Se c’è una città in cui la lingua non è un semplice mezzo di comunicazione, ma un’opera d’arte barocca fatta di ironia, mimica e arguzia, quella è senza dubbio Bari. Il dialetto barese ha la capacità unica di condensare concetti filosofici, sfottò e provocazioni in pochissime sillabe. Tra i modi di dire più iconici, coloriti e dissacranti della tradizione popolare spicca senza dubbio l’espressione “Pompa la noce!”.
Ma da dove nasce questo bizzarro imperativo e perché è diventato un pilastro della comicità e del gergo locale? Per capirlo, dobbiamo scendere tra i vicoli di Bari Vecchia e spogliarci di ogni formalismo.
Il Contesto: l’arte del doppio senso all’ombra di San Nicola
A Bari, il confine tra l’innocenza di una frase e il suo risvolto malizioso è sottilissimo. L’espressione “Pompa la noce!” fa parte di quella categoria di doppi sensi anatomici e metaforici che i baresi utilizzano per alleggerire la tensione, scherzare tra amici o commentare situazioni bizzarre. Letteralmente evoca un’azione meccanica applicata a un frutto secco, ma la realtà semantica è ben diversa. Nel linguaggio di strada, la “noce” fa spesso riferimento a una specifica parte anatomica maschile (o all’atto dell’eccitazione), trasformando l’invito a “pompare” in un’allusione esplicita all’energia sessuale o allo sforzo vigoroso.
Ecco 7 curiosità imperdibili che circondano questo celebre tormentone locale.
Le 7 Curiosità su “Pompa la noce!”
1. Il Re dei doppi sensi veraci Non esiste una traduzione letterale che renda giustizia all’espressione. È il fulcro della baresità più verace: un mix tra esortazione all’energia e pura provocazione carnale, usato per dare una scossa a una conversazione spenta.
2. Tra i banchi del mercato e lo spasso di strada Il detto nasce e prolifera nei contesti più veraci della città, come i mercati rionali di Bari (da Piazza del Ferrarese a Mazzini). Veniva usato dai venditori ambulanti o dai passanti per prendersi gioco di chi si mostrava troppo stanco, imbambolato o privo di vitalità.
3. Un invito a “darsi una mossa” Oltre al significato puramente erotico, l’espressione viene usata in modo figurato per dire “datti da fare” o “mettici energia”. Se un amico tentenna nel fare qualcosa o si muove troppo lentamente, il barese DOC lo redarguisce subito con un ironico “E dai, pompa la noce!”.

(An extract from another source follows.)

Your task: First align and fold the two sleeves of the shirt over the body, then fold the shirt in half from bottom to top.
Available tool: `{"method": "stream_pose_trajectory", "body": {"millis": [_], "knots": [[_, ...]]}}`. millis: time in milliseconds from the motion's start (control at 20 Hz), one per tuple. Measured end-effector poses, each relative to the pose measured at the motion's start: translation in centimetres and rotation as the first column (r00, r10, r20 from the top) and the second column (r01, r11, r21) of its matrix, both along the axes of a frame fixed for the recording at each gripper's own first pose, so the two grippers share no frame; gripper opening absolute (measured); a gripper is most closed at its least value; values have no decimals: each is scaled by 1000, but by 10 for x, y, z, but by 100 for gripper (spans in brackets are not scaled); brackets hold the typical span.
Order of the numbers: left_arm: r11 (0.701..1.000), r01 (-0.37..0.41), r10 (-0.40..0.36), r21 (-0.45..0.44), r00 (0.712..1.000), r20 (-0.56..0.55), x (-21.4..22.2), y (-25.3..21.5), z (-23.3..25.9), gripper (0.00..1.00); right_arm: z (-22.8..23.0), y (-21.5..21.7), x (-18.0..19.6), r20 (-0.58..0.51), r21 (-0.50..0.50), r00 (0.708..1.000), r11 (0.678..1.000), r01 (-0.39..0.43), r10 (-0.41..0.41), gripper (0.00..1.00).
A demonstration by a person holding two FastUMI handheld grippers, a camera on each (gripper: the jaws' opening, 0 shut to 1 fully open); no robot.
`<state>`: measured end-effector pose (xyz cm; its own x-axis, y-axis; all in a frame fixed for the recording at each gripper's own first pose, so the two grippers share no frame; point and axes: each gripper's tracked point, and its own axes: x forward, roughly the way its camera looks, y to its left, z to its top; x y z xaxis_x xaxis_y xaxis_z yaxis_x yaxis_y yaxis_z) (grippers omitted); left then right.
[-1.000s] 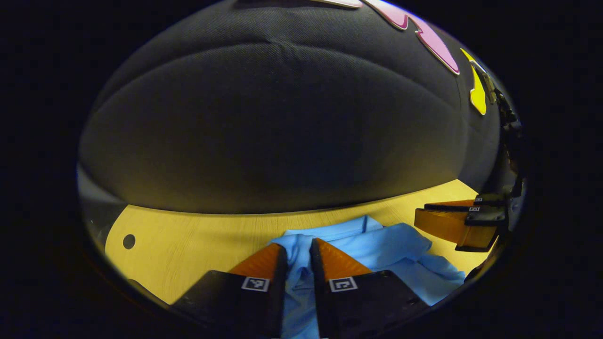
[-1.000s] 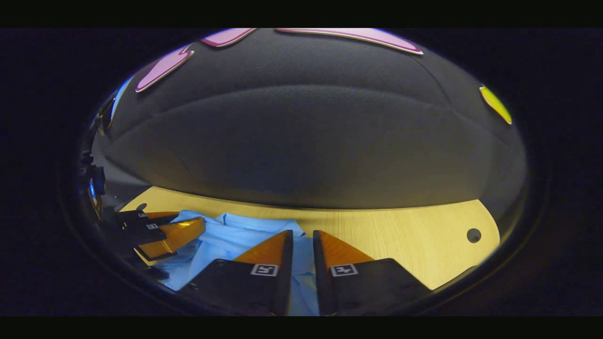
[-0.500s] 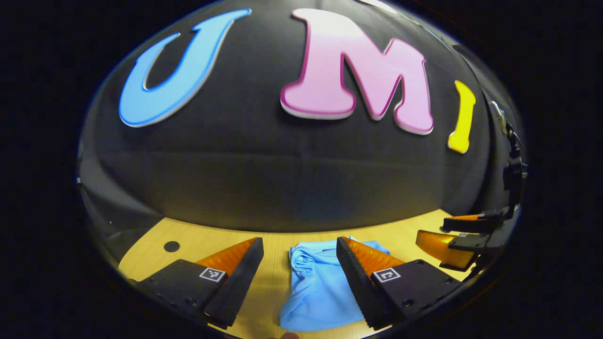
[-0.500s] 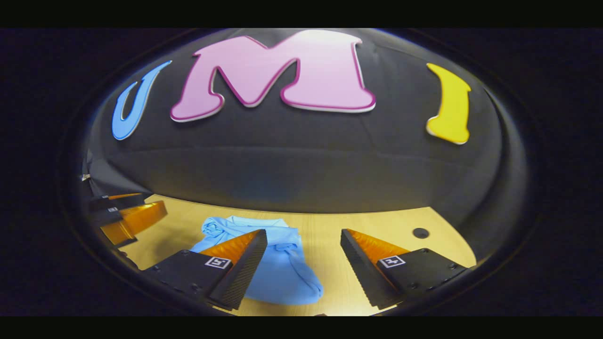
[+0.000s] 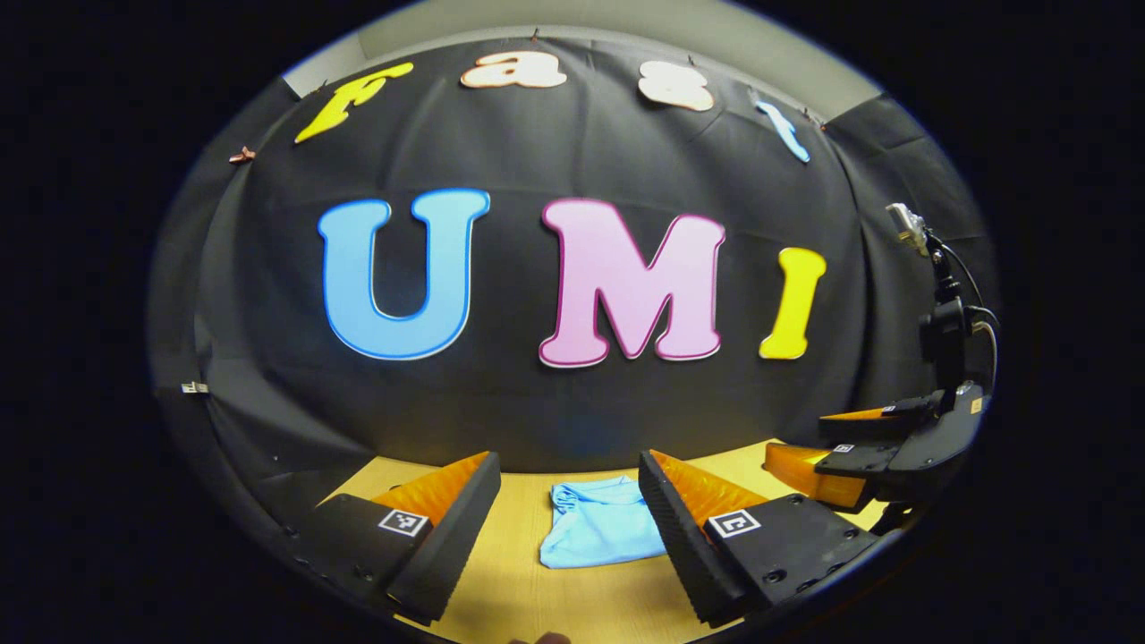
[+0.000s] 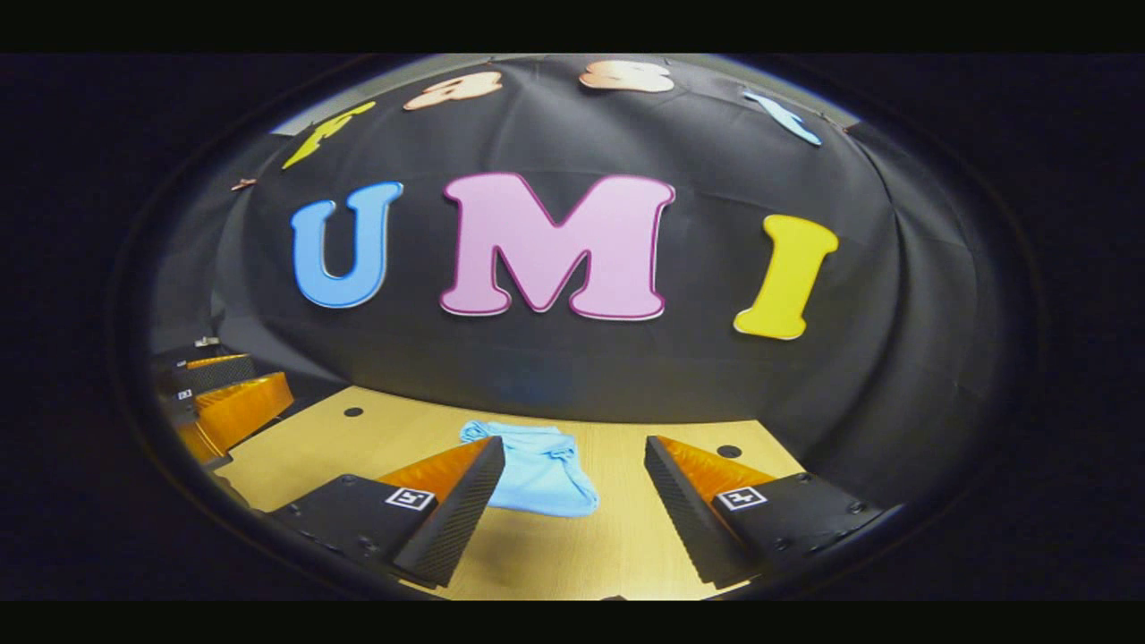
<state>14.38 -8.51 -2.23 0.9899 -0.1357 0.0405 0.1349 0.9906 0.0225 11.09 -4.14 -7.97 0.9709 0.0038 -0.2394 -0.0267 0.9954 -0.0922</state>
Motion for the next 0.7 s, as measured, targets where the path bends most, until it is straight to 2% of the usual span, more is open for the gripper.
{"method": "stream_pose_trajectory", "body": {"millis": [200,250,300,350,450,500,700], "knots": [[1000,5,-5,6,999,36,-78,-6,17,100,22,12,-79,52,51,999,999,6,-8,98],[1000,4,-4,-3,999,37,-97,-8,18,98,25,16,-98,62,69,998,998,-1,-4,98],[1000,0,0,-16,1000,31,-116,-9,15,94,30,23,-115,66,94,998,995,-23,17,98],[999,-8,9,-37,1000,24,-131,-8,14,98,38,29,-132,86,110,996,993,-47,37,97],[997,-7,8,-74,1000,7,-163,-10,10,98,55,30,-163,123,94,990,993,-78,66,95],[996,-21,22,-84,1000,10,-182,-2,10,98,62,32,-178,143,80,986,992,-95,83,98],[998,-42,43,-54,999,24,-233,0,6,98,86,56,-229,190,69,970,983,-169,154,98]]}}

4. La mimica facciale obbligatoria A Bari una frase senza gestualità non ha valore. Pronunciare questa espressione richiede una mimica precisa: occhi spalancati, un sorriso sornione e, spesso, un movimento del gomito o della mano che simula un’azione ritmica di pompaggio. Senza il corpo, la frase perde metà del suo effetto comico.
5. Il legame con la comicità pop pugliese Il modo di dire ha trovato nuova linfa grazie alla comicità locale, al teatro dialettale e ai moderni meme sui social network. Attori e cabarettisti storici baresi lo hanno cavalcato per decenni, trasformando un detto da strada in un vero e proprio marchio di fabbrica pop.
6. Sdoganamento intergenerazionale Nato come intercalare prettamente maschile e da osteria, oggi viene usato in modo trasversale (e ironico) anche dai più giovani. Ha perso parte della sua originaria “volgarità” per diventare una citazione nostalgica e divertente della Bari di una volta.
7. Un test di “Baresità” per i forestieri Se un non-pugliese arriva a Bari, sottoporlo al significato di questo detto è un classico rito d’iniziazione. Chi non comprende l’ironia dietro la “noce” viene immediatamente etichettato come straniero, mentre chi risponde al sorriso dimostra di essere entrato in sintonia con l’anima della città.